**Data below**
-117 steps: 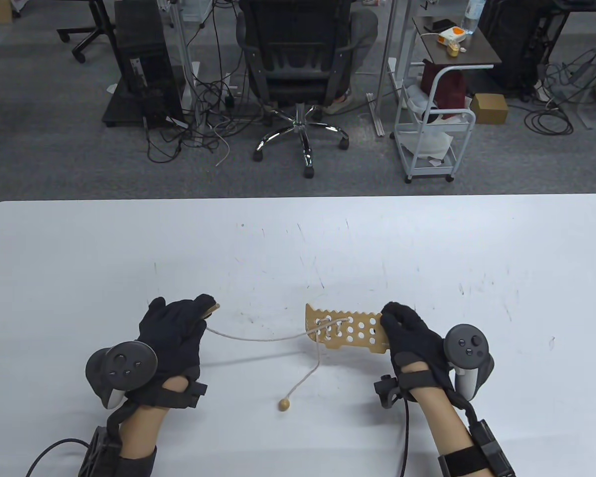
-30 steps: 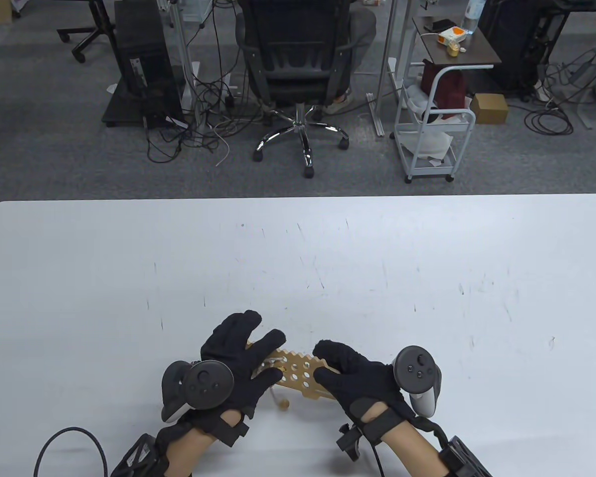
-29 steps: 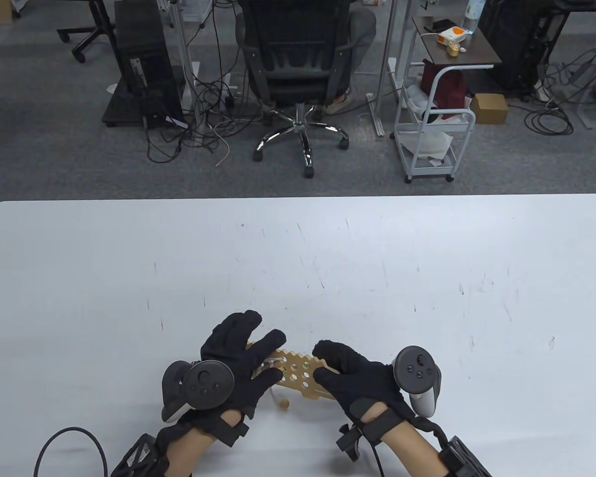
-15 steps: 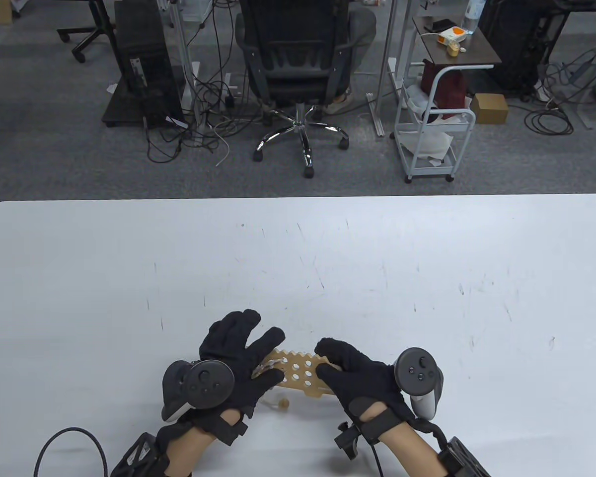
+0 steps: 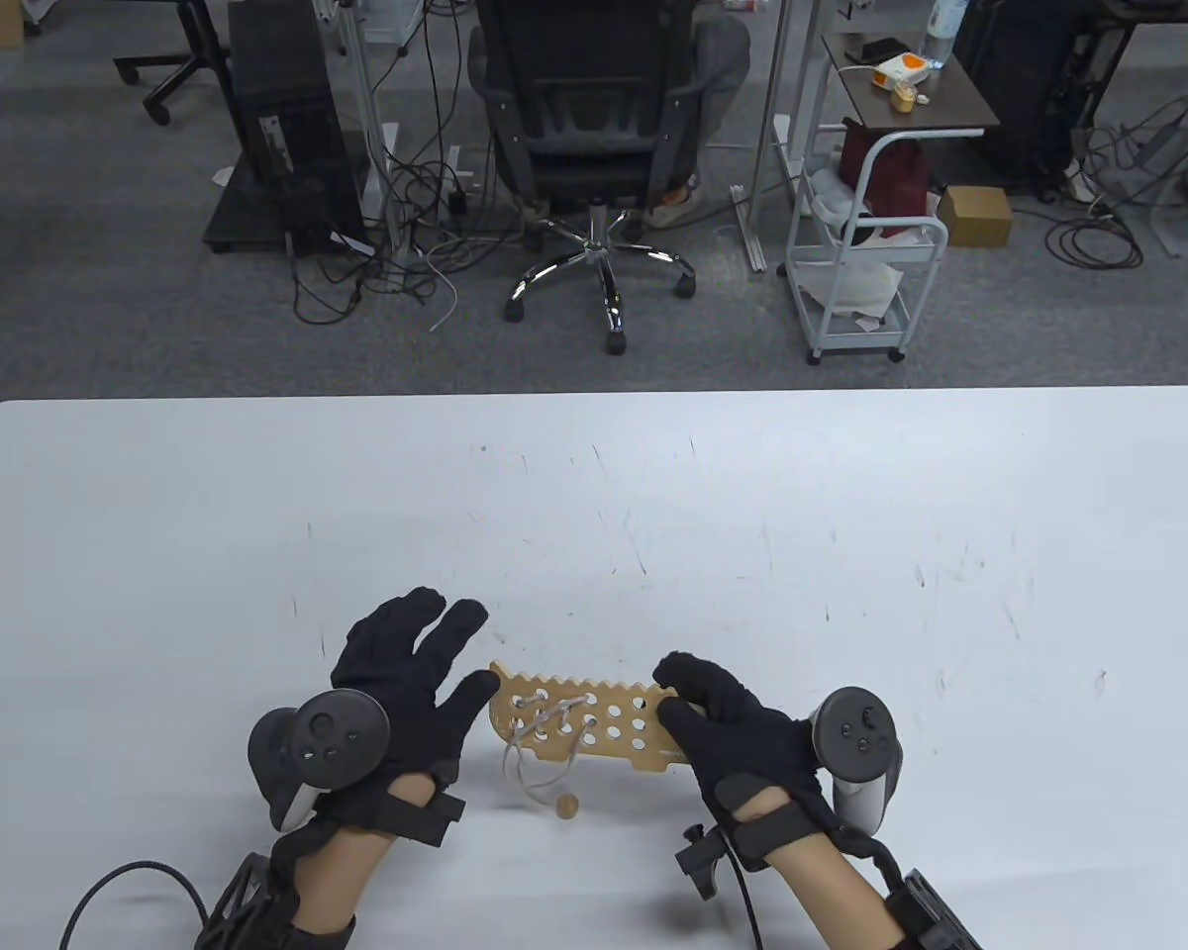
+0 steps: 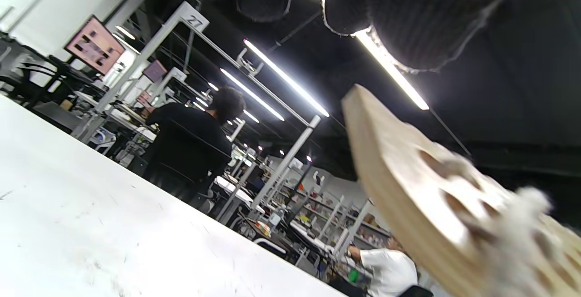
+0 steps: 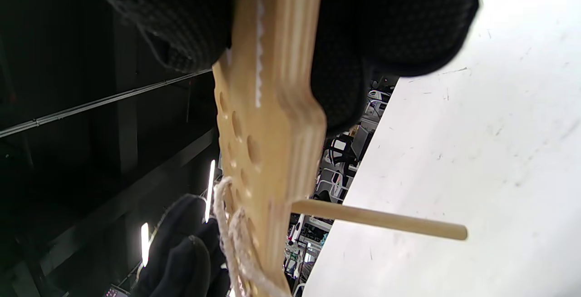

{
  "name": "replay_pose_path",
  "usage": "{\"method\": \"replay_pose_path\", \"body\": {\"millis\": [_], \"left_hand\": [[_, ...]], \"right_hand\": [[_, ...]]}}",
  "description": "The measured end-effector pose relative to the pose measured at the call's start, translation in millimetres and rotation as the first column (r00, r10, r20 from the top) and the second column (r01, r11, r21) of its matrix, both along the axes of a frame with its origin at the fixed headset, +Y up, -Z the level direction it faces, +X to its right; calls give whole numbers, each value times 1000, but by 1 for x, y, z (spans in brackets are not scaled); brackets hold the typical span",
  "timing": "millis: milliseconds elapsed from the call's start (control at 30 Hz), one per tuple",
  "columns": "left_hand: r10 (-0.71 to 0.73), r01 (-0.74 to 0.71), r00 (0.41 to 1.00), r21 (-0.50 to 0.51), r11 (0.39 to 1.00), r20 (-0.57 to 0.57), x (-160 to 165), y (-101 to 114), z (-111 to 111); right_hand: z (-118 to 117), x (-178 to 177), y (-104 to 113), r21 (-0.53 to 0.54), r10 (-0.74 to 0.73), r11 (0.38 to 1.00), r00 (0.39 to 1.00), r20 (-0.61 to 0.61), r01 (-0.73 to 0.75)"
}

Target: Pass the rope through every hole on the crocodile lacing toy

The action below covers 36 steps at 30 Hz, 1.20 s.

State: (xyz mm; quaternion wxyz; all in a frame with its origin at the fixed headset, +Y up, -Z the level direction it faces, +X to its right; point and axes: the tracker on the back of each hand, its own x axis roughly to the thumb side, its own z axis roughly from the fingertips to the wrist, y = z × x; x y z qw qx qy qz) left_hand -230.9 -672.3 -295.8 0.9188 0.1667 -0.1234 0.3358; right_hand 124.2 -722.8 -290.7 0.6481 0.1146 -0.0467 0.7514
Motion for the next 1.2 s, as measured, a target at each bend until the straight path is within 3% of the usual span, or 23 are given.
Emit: {"method": "replay_pose_path", "body": {"millis": [300,467,700,900,1200], "left_hand": [[121,-123,992,-122,985,-18,-10,-20,-16],[166,-148,984,-223,964,66,-3,-35,-24],[169,-102,960,-283,954,224,16,-47,-26],[291,-123,879,-409,904,378,34,-54,-23],[420,-122,750,-516,848,512,55,-55,-13]], "right_hand": [[-1,3,2,-9,-79,997,997,-16,79],[0,2,3,-16,-115,993,993,-37,115],[1,-1,3,-36,-173,985,981,-83,171],[2,-5,4,-58,-211,977,970,-119,205],[4,-10,4,-72,-225,974,960,-163,216]]}}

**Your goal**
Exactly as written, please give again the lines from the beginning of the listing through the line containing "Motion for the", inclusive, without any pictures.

**Response**
-117 steps: 
-30 steps: 
-29 steps: 
-15 steps: 
+0 steps: 
+0 steps: 
+0 steps: 

{
  "name": "replay_pose_path",
  "usage": "{\"method\": \"replay_pose_path\", \"body\": {\"millis\": [_], \"left_hand\": [[_, ...]], \"right_hand\": [[_, ...]]}}",
  "description": "The measured end-effector pose relative to the pose measured at the call's start, translation in millimetres and rotation as the first column (r00, r10, r20 from the top) and the second column (r01, r11, r21) of its matrix, both along the axes of a frame with its origin at the fixed headset, +Y up, -Z the level direction it faces, +X to its right; calls give whole numbers, each value times 1000, but by 1 for x, y, z (spans in brackets are not scaled); brackets hold the typical span",
  "timing": "millis: milliseconds elapsed from the call's start (control at 30 Hz), one per tuple",
  "columns": "left_hand: r10 (-0.71 to 0.73), r01 (-0.74 to 0.71), r00 (0.41 to 1.00), r21 (-0.50 to 0.51), r11 (0.39 to 1.00), r20 (-0.57 to 0.57), x (-160 to 165), y (-101 to 114), z (-111 to 111); right_hand: z (-118 to 117), x (-178 to 177), y (-104 to 113), r21 (-0.53 to 0.54), r10 (-0.74 to 0.73), r11 (0.38 to 1.00), r00 (0.39 to 1.00), r20 (-0.61 to 0.61), r01 (-0.73 to 0.75)"
}

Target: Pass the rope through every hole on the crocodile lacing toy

The action below covers 36 steps at 30 Hz, 1.20 s.

State: (xyz mm; quaternion wxyz; all in a frame with its origin at the fixed headset, +Y up, -Z the level direction it faces, +X to its right; point and axes: the tracker on the back of each hand, its own x axis roughly to the thumb side, its own z axis roughly from the fingertips to the wrist, y = z × x; x y z qw qx qy qz) left_hand -230.9 -672.3 -295.8 0.9188 0.1667 -0.1234 0.3358; right_hand 124.2 -722.8 -290.7 0.6481 0.1146 -0.0467 0.7514
Motion for the next 1.2 s, as measured, a target at each bend until the straight path is within 3% of the usual span, or 23 are given.

No more is needed to finish this exercise.